Winchester was at the heart of collating the Domesday Book in 1085
When William the Conqueror planted his two feet firmly on the land of England, it became his personal property and he had every intention of using it to meet his own needs and ends.
He allowed his followers to use the land in return for military service but he regarded it as his, totally.
It is not surprising therefore that in 1085 – 1086, William ordered his ‘Great Survey’ of England to be made. He sent commissioners into every shire to take account of all the lands and cattle. It tallied the lands the bishops, earls and abbots held, the stock and lands held by each tenant and their annual value.
All the returns were sent to Winchester, each great roll copied into a book, until by the Spring of 1086, the completed rolls had all been brought together to form the Domesday Book.
William then took this book to a court, that he held somewhere on Salisbury Plain, at which he demanded the attendance of all landholders of any substance and from them he demanded an oath of allegiance.
They had no choice other than to submit to him.
- The Doomsday account gives a full picture of the condition of C11th Hampshire. Winchester was excluded from this account, it was to have its own survey in 1081.
- Places such as Portsmouth and Petersfield are not mentioned for the simple reason that they did not exist at this point in time, they were later settlements.
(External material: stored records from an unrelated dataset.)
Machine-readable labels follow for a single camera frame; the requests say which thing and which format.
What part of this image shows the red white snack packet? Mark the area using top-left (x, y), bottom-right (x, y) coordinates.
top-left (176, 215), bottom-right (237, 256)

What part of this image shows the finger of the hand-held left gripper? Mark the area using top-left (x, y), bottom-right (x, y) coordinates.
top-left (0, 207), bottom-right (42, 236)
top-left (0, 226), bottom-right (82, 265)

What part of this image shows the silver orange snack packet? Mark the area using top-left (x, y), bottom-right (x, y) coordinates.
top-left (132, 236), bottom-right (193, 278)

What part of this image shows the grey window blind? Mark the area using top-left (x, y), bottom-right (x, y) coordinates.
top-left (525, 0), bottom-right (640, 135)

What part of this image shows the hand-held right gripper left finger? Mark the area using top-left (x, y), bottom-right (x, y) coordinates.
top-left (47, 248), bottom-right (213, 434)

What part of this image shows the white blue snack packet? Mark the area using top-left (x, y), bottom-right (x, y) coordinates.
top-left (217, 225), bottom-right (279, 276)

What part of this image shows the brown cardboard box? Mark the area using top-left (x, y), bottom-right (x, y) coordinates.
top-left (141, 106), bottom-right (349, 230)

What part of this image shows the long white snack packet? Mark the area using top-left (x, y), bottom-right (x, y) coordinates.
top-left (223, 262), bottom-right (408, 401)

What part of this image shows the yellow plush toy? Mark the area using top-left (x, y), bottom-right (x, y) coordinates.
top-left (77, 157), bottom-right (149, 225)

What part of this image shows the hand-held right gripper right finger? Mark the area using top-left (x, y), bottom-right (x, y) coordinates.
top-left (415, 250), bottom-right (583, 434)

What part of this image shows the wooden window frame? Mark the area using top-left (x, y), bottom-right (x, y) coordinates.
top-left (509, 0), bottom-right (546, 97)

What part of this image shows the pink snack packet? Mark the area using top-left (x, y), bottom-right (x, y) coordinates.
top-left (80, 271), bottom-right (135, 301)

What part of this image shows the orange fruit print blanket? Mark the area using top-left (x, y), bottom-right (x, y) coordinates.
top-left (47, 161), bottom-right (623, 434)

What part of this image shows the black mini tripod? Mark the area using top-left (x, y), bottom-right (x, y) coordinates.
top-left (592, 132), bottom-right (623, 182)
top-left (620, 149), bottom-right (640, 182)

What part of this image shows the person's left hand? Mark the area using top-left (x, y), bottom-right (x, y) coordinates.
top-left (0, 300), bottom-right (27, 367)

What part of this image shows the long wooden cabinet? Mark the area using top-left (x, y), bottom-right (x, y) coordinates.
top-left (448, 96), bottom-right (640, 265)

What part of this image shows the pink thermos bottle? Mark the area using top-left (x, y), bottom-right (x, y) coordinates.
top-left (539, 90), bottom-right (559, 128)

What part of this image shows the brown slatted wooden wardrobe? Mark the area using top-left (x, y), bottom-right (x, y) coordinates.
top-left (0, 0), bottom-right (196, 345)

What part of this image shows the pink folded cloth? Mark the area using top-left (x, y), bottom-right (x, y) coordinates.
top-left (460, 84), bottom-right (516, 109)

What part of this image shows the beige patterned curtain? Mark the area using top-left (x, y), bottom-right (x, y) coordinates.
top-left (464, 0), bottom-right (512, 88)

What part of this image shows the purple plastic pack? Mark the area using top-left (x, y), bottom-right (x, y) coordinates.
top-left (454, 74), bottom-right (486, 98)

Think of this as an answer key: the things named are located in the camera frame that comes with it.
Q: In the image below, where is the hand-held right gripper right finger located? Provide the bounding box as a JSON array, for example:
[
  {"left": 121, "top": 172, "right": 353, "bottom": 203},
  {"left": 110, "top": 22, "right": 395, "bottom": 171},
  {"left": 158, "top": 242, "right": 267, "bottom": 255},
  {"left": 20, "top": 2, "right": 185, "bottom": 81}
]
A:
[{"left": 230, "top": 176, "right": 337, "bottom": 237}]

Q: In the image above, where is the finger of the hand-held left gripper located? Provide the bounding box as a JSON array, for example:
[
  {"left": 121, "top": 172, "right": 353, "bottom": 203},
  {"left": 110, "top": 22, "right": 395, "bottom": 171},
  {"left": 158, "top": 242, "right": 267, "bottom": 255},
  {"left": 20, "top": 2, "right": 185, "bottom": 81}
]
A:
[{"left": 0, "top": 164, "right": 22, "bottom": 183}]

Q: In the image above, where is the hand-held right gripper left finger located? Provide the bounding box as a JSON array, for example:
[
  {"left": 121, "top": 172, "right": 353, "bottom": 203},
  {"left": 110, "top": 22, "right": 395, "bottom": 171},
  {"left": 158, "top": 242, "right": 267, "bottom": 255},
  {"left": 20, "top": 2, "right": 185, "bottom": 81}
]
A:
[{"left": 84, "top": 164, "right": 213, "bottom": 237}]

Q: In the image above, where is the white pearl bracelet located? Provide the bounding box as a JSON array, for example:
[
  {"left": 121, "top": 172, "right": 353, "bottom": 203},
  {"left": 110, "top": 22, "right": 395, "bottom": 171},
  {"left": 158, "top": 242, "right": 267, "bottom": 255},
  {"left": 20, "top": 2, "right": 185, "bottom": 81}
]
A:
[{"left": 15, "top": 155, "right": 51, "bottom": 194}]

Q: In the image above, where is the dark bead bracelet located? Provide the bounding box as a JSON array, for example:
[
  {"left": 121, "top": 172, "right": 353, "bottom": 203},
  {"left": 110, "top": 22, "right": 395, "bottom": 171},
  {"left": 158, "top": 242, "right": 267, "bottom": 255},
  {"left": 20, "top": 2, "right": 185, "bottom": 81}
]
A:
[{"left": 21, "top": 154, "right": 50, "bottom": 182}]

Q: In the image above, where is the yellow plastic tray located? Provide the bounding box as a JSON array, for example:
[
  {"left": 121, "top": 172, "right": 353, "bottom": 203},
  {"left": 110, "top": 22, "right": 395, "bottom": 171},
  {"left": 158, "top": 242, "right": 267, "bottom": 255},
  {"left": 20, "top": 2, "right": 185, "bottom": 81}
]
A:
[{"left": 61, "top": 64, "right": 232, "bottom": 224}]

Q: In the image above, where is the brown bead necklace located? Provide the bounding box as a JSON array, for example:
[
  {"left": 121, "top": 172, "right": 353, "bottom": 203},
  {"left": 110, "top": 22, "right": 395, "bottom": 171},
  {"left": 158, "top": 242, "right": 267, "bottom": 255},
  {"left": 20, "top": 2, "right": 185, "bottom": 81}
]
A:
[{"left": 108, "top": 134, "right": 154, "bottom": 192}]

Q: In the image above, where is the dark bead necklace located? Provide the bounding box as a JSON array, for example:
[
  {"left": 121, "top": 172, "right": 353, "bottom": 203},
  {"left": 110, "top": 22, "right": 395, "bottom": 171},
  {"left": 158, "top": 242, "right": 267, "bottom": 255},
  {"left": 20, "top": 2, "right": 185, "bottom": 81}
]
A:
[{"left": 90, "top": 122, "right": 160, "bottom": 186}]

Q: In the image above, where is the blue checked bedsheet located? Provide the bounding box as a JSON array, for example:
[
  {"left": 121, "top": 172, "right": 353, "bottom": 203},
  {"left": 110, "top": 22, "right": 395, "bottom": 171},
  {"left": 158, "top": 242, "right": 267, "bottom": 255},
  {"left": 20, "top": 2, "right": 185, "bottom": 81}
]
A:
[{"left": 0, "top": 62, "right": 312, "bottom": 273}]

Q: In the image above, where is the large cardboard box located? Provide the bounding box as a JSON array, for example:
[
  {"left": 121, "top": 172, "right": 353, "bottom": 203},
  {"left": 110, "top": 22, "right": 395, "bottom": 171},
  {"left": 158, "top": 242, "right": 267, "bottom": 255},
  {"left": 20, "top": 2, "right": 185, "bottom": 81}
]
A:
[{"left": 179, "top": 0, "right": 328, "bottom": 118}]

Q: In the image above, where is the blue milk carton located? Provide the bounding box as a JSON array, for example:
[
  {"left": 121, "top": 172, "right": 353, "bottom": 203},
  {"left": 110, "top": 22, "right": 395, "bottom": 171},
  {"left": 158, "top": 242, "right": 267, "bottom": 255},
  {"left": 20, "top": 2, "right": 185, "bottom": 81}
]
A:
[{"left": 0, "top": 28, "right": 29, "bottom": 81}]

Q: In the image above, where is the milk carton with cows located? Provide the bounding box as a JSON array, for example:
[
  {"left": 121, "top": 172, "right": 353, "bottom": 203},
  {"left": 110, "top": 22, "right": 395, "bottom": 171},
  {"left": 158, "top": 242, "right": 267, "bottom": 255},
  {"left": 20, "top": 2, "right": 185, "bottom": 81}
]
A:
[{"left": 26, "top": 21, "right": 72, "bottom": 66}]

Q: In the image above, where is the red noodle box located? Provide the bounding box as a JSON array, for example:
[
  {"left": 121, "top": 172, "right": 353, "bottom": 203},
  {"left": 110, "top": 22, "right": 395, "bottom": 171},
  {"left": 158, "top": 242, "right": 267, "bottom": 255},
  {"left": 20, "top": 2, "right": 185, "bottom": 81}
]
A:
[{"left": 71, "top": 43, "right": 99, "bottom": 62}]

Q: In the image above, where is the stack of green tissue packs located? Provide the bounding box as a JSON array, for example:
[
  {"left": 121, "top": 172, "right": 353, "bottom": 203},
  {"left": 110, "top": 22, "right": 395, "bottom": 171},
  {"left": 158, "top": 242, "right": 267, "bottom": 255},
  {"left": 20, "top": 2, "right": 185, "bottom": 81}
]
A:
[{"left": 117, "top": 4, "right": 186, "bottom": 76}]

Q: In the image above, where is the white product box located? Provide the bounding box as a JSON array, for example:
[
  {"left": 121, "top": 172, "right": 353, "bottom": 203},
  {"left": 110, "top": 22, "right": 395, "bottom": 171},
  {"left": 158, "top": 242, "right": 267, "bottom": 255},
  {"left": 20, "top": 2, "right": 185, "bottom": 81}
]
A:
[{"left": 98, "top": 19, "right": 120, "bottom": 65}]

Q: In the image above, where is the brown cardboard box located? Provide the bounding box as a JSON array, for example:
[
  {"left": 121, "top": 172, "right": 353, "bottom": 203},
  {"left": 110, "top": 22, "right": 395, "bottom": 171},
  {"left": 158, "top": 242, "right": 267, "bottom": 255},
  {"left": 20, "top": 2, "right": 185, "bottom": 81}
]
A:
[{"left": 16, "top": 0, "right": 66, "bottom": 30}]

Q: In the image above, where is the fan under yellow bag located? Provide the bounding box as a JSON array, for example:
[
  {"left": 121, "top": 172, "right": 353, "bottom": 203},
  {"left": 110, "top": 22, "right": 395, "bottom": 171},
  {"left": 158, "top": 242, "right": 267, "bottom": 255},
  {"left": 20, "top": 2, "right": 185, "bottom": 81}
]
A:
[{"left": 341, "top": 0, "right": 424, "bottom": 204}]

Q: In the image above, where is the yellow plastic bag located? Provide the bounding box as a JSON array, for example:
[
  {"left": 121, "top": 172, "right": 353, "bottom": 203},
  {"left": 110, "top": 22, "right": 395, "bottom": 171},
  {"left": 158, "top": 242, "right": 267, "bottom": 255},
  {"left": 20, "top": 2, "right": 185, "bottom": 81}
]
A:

- The survey does so much more than tell us about the manors and land held, it gives us a good indication of class structure in the county and its economic activities.
The most important landowners of Hampshire were;
The King – 70 manors
Bishop Winchester – 24 manors
St Swithun’s Priory – 30 manors
Hyde Abbey – 18 manors
St Mary’s Abbey – 6 manors
Romsey Abbey – 5 manors
Wherwell Abbey – 6 manors
Christchurch Priory – 3 manors
Roger Earl Montgomery – 12 manors
Hugh de Port – 50 manors
Robert son of Girold – 10 manors
Ralph de Mortimer – 13 manors
William Malduith – 7 manors
Gilbert de Bretville – 5 manors
Waleran the huntsman – 6 manors
The rest of the manors were held singularly, some by other abbeys or ecclesiastically such as the Archbishop of York who held Mottisfont. Interestingly, chief huntsmen and falconers also held manors which shows the importance the royals placed on the sport of hunting.
Others who held various houses, hides or indeed manors,were members of the royal household, such as the barber surgeon and physician. These people were held in high regard by the Royal family in the C11th and that is of no surprise, life could be very short and unpleasant and illness drew no distinction between prince and pauper.
People with Saxon names do not appear in large numbers but a good number of Saxon thanes held land from the King,particularly in the Isle of Wight, for which they had to fight in case of war, and repair local fortifications and bridges.
For the lesser mortals of Hampshire, Domesday records about 9,000 servile tenants, 1600 serfs and some villeins were paying rent to farm and live on the manorial land.
Hampshire churches, mills, fisheries, salterns, parks and markets are also recorded.
Hampshire had 133 churches, several that were a part of a manor do not seem to have been included, so the exact number of churches in Hampshire would have been higher and 331 mills.
The details from Domesday give a gripping insight to life in Hampshire nearly a thousand years ago and the fact that we can go out into the county and still find remnants of Norman Hampshire history is incredible.